Transcribe the whole listing precisely, leaving nothing out.
---------- Supplied information ----------
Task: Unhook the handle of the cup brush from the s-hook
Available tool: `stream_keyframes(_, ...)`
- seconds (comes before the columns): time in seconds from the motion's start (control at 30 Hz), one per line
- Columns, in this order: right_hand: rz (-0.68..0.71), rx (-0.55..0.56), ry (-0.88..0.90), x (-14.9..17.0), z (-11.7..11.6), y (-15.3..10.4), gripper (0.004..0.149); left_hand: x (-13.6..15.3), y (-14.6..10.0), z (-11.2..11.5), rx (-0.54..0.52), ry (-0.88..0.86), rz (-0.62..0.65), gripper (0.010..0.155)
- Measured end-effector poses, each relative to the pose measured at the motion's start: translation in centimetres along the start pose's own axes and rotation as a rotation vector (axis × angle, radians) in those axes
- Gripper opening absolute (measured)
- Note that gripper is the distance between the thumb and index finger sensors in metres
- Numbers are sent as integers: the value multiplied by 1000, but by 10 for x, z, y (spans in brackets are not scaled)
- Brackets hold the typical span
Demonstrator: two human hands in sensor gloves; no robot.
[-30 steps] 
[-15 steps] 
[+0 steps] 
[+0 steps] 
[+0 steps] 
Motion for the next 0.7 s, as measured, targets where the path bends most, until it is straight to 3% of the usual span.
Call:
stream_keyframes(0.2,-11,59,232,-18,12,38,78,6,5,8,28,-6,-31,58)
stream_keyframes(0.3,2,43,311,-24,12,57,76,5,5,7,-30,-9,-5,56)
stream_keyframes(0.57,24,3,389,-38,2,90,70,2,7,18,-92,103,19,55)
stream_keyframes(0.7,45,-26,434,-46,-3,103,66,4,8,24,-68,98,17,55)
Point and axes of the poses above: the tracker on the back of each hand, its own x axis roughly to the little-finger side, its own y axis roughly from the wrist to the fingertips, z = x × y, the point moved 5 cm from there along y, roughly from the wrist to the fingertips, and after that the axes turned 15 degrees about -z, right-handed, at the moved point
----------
• [Task solution]:
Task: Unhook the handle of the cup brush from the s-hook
Available tool: `stream_keyframes(_, ...)`
- seconds (comes before the columns): time in seconds from the motion's start (control at 30 Hz), one per line
- Columns, in this order: right_hand: rz (-0.68..0.71), rx (-0.55..0.56), ry (-0.88..0.90), x (-14.9..17.0), z (-11.7..11.6), y (-15.3..10.4), gripper (0.004..0.149); left_hand: x (-13.6..15.3), y (-14.6..10.0), z (-11.2..11.5), rx (-0.54..0.52), ry (-0.88..0.86), rz (-0.62..0.65), gripper (0.010..0.155)
- Measured end-effector poses, each relative to the pose measured at the motion's start: translation in centimetres along the start pose's own axes and rotation as a rotation vector (axis × angle, radians) in those axes
- Gripper opening absolute (measured)
- Note that gripper is the distance between the thumb and index finger sensors in metres
- Numbers are sent as integers: the value multiplied by 1000, but by 10 for x, z, y (spans in brackets are not scaled)
- Brackets hold the typical span
Demonstrator: two human hands in sensor gloves; no robot.
[-30 steps] 
[-15 steps] 
[+0 steps] 
[+0 steps] 
[+0 steps] 
Motion for the next 0.7 s, as measured, targets where the path bends most, until it is straight to 3% of the usual span.
Call:
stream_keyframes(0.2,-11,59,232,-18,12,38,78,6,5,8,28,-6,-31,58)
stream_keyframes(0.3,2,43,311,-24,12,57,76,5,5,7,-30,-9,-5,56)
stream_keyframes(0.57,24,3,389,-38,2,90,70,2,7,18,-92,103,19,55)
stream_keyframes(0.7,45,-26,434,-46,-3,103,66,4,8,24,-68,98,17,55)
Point and axes of the poses above: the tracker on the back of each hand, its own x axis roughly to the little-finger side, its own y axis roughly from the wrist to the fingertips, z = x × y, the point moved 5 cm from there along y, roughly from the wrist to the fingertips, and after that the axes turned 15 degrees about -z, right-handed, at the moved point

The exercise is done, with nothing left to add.